When I was younger and arguably stupider than I am now, I dismissed Our Town as feeble, sentimental mush. Its depiction of a fake, nostalgic past without greed or bigotry or cruelty of any kind seemed almost criminal—the town of Grover's Corners is so innocent and upstanding, it makes Lake Wobegon look like a pack of Wall Street wolves on vacation in Amsterdam. Though I hadn't read him yet, I would've agreed with critic George Stephens, who wrote in 1959 that Americans only enjoy gazing through Our Town's "mist of gentle, romantic nostalgia" because it shows them a vision of life that "some people believe or like to think existed."

As years passed, Thornton Wilder's three-act rumination on life, change, and death in a small New England town seemed, to me, to take on some dimensions of actual tragedy. It only lulls us with the first two acts of small-town sweetness to wallop us in the third, the graveyard scene where the dead can talk and tell us that we all sleepwalk through life but don't realize it until it's too late. As the omniscient Stage Manager (in this production, a relaxingly restrained Amy Thone) says at the end of act two: "The cottage, the go-cart, the Sunday-afternoon drives in the Ford, the first rheumatism, the grandchildren, the second rheumatism, the deathbed, the reading of the will—once in a thousand times it's interesting." As a playwright friend of mine says he was once told by fellow playwright Thomas Babe, the ambient sadness of the play, its quiet insistence that we don't appreciate life and then we lose it, "should cut like a buzz saw."

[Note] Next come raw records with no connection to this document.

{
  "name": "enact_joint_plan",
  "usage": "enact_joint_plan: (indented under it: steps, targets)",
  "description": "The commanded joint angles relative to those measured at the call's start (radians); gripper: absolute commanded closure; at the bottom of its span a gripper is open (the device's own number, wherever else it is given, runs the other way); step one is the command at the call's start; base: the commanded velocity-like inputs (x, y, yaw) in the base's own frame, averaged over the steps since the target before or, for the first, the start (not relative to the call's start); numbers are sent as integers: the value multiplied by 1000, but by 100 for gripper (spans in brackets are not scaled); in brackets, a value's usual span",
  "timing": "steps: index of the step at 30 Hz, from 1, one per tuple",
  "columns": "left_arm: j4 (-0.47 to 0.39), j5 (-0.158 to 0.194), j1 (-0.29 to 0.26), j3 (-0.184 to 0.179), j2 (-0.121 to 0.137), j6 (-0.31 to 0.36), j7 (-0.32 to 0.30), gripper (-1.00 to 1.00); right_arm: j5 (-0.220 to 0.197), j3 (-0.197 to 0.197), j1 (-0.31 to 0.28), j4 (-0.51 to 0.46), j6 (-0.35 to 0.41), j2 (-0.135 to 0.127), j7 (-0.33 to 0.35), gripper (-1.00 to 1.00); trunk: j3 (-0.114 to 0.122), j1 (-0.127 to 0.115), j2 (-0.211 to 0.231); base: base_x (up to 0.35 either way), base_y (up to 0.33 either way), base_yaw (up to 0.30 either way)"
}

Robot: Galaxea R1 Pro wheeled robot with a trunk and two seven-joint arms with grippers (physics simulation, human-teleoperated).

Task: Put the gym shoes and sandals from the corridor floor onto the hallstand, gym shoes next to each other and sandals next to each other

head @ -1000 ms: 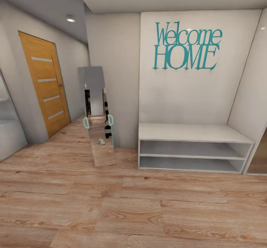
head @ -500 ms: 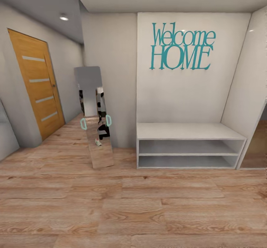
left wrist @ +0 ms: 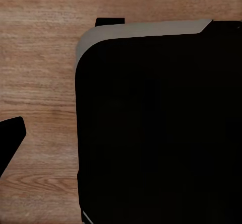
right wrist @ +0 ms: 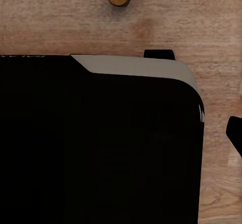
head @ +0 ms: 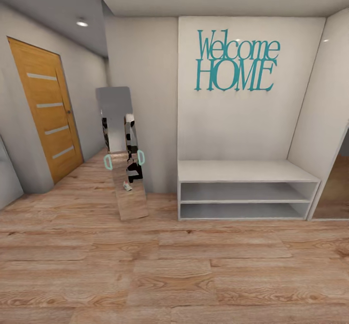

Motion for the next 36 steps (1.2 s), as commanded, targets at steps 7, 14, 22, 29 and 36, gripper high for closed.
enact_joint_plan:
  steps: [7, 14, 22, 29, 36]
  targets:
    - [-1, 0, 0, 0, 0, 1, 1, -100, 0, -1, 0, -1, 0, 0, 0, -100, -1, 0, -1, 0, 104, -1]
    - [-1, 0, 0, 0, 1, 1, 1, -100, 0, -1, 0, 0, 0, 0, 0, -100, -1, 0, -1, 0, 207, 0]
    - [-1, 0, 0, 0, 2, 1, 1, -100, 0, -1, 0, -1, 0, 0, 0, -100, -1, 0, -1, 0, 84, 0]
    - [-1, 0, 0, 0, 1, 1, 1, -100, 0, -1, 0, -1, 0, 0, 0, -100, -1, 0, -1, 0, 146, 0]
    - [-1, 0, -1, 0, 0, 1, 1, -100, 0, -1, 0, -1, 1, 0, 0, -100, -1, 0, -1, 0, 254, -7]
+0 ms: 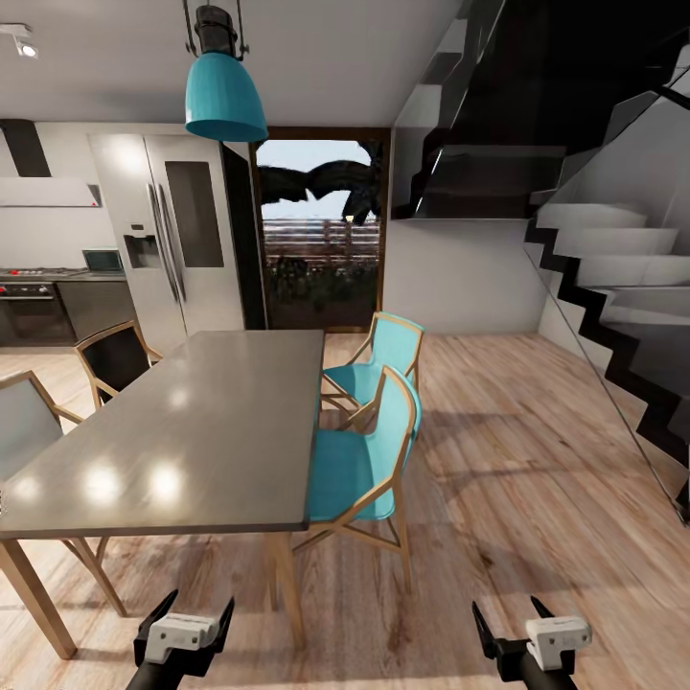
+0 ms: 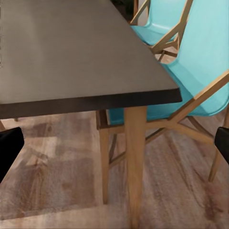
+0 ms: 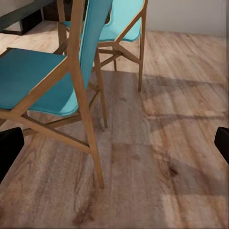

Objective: Put the three can of soda from the living room inside the tash can in the kitchen.

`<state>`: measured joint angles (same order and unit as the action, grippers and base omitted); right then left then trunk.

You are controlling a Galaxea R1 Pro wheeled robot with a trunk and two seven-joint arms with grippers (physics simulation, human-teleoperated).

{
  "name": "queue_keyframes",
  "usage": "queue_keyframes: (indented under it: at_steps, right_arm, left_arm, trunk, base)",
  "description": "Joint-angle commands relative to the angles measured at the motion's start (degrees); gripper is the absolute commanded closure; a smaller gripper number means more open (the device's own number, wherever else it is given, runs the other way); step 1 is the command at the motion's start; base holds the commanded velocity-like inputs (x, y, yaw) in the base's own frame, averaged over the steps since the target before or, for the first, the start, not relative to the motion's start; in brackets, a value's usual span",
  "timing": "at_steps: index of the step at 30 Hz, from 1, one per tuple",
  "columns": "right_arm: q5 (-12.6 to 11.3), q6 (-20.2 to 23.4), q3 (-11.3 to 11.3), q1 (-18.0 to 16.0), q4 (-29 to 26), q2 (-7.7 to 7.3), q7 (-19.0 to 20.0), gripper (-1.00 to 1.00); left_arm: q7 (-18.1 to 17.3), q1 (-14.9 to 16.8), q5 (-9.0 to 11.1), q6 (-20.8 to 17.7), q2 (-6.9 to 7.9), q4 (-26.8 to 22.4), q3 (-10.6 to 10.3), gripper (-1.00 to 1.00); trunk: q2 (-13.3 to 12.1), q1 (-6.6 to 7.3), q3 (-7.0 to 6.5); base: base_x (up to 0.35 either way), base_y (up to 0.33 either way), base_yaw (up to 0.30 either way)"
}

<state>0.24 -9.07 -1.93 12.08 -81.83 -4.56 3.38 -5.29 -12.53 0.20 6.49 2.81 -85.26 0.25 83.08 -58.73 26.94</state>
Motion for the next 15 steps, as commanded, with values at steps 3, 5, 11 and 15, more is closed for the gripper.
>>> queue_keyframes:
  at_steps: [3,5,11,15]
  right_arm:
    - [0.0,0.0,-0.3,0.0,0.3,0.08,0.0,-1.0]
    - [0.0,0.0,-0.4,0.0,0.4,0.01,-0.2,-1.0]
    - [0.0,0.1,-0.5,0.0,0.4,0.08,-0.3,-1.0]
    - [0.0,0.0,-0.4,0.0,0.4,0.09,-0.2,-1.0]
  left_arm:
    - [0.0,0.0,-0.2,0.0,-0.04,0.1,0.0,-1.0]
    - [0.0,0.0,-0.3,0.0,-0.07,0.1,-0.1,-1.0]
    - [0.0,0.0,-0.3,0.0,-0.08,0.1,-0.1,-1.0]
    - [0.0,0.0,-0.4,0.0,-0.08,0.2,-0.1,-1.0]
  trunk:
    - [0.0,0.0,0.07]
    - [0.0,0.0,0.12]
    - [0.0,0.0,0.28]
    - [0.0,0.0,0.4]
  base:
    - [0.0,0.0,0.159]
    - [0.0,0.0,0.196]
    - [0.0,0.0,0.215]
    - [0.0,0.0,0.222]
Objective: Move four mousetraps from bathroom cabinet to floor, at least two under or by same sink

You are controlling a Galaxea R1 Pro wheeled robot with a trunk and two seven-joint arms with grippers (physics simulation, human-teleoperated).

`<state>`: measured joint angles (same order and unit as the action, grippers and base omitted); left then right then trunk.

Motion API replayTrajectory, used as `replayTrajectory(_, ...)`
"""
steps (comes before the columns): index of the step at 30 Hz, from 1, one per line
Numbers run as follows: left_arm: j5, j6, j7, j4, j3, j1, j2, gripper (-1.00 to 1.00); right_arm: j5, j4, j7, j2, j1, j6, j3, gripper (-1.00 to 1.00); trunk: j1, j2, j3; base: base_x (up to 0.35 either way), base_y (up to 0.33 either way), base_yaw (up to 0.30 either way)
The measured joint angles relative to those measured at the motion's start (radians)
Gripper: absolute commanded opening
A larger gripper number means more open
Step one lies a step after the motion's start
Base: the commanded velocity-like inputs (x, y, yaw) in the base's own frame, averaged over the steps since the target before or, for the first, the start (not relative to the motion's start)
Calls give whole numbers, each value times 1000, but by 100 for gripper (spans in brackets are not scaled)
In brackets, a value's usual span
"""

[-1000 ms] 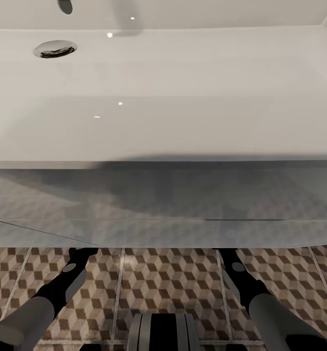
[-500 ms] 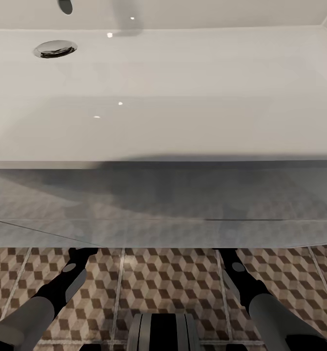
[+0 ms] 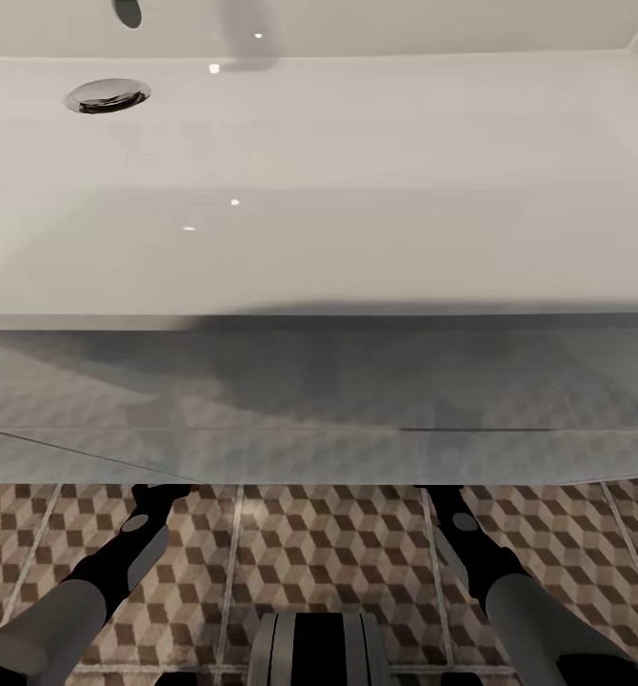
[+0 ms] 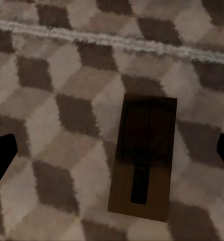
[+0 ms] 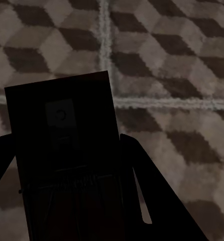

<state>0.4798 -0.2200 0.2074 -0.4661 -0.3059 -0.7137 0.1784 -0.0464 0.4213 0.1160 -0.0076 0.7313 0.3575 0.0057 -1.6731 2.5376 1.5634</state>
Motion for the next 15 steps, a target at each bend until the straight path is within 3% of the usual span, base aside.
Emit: replayTrajectory(15, 0, 1, 2, 0, 0, 0, 0, 100, 0, 0, 0, 0, 0, 0, 0, -100, 0, 0, 0, 0, 0, 0)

Strawberry Theatre Workshop's Our Town does not exactly cut like a buzz saw, but it has moments of deep poignancy. Thone's Stage Manager is folksy—a Seattle version, not a hokey, old-timey version—without being cloying, allowing the play's few darkly inflected phrases to land with the proper force, like the last four words of this sentence about the town cemetery: "We're all glad they're in a beautiful place... and we're coming up here ourselves when our fit's over." Director Greg Carter keeps the house lights up for most of the show, and audience members sit on either side of the room, looking at each other through Our Town—a somewhat literal but nice touch for this play about a community taking stock of itself. That also resonates with the fact that Our Town inaugurates the main stage of 12th Avenue Arts as Seattle's newest theater—a heartening event in a fast-changing, rent-rising neighborhood, and a moment for Seattle's theater community to think about where it fits into this rapidly shifting city.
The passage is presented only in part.